One issue to work around is numpys implementation of `np.choose()`

which only allows for 32 choices, meaning it failed on my dataset with with 96 raster images. Luckily my question on StackOverflow, Index 3D array with index of last axis stored in 2D array was answered with a workaround to indexing the 3D array without using `np.choose()`

. This is achieved with a small helper function.

```
def _zvalue_from_index(arr, ind):
"""private helper function to work around the limitation of np.choose() by employing np.take()
arr has to be a 3D array
ind has to be a 2D array containing values for z-indicies to take from arr
See: http://stackoverflow.com/a/32091712/4169585
This is faster and more memory efficient than using the ogrid based solution with fancy indexing.
"""
# get number of columns and rows
_,nC,nR = arr.shape
# get linear indices and extract elements with np.take()
idx = nC*nR*ind + nR*np.arange(nR)[:,None] + np.arange(nC)
return np.take(arr, idx)
```

## Result and speed comparison

Let’s see if our new functions produces the same results as `np.nanpercentile()`

```
input_arr = np.array(test_arr, copy=True)
old_func = np.nanpercentile(input_arr, q=range(0,100), axis=0)
new_func = nan_percentile(input_arr, q=range(0,100))
np.allclose(new_func, old_func)
True
```

So far so good.
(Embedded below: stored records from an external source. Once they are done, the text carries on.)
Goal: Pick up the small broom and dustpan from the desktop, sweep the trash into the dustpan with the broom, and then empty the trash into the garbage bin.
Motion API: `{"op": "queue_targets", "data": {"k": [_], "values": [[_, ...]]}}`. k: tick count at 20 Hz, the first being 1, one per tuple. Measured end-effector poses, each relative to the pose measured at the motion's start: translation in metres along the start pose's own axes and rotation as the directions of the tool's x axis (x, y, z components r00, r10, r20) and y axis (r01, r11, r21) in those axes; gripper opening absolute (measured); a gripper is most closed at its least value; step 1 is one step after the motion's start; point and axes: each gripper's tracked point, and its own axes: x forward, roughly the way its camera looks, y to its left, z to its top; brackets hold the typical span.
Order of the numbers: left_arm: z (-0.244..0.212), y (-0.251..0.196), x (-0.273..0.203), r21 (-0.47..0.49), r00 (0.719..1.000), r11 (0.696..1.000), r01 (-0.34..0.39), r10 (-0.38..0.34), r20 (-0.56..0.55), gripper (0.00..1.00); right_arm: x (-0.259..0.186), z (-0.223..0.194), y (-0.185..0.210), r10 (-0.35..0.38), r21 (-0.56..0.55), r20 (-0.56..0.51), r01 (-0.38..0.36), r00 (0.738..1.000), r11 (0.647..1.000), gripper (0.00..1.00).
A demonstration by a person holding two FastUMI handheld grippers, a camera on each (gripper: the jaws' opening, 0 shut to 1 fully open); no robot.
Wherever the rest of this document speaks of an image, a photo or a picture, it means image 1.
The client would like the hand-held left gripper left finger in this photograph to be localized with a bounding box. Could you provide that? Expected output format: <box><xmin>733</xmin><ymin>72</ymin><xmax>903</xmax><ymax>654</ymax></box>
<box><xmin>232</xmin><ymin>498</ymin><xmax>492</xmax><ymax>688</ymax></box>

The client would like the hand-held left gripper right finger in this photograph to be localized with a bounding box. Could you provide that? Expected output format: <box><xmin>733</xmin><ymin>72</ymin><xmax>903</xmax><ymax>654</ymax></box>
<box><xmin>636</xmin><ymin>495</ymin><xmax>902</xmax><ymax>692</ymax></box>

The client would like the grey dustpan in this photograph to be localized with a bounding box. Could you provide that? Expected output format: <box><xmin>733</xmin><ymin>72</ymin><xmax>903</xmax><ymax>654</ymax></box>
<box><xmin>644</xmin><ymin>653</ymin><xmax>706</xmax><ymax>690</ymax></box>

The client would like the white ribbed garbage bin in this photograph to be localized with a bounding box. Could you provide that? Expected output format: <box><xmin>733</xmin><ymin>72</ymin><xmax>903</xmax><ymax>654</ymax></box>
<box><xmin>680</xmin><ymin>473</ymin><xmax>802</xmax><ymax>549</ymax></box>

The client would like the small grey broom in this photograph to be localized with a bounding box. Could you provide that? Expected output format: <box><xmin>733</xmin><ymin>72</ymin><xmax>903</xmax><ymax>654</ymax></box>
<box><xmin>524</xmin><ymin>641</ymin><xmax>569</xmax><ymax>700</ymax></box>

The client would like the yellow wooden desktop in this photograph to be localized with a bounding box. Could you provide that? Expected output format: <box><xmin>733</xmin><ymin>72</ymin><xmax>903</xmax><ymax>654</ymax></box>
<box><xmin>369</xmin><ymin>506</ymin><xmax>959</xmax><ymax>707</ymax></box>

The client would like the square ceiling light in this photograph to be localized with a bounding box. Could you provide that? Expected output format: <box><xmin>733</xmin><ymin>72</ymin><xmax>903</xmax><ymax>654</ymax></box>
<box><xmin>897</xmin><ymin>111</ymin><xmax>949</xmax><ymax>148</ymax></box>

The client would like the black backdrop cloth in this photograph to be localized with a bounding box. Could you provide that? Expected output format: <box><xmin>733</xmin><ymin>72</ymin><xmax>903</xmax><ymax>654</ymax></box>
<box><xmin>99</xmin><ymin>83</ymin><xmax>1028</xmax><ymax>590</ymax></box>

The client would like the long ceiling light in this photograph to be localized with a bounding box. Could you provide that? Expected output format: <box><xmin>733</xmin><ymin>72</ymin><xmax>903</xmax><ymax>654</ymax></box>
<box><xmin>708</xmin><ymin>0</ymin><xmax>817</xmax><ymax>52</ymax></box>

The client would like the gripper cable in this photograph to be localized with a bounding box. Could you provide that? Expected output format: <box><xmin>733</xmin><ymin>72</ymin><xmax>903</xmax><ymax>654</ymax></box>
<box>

Let’s see what we achieved in terms of speed.

```
input_arr = np.array(test_arr, copy=True)
%timeit np.nanpercentile(input_arr, q=[10,25,50,75,90], axis=0)
1 loops, best of 3: 603 ms per loop
```

```
input_arr = np.array(test_arr, copy=True)
%timeit nan_percentile(test_arr, q=[10,25,50,75,90])
100 loops, best of 3: 3.81 ms per loop
```

The new function is roughly **160x faster** than `np.nanpercentile()`

, so it was time well spent looking for a faster way.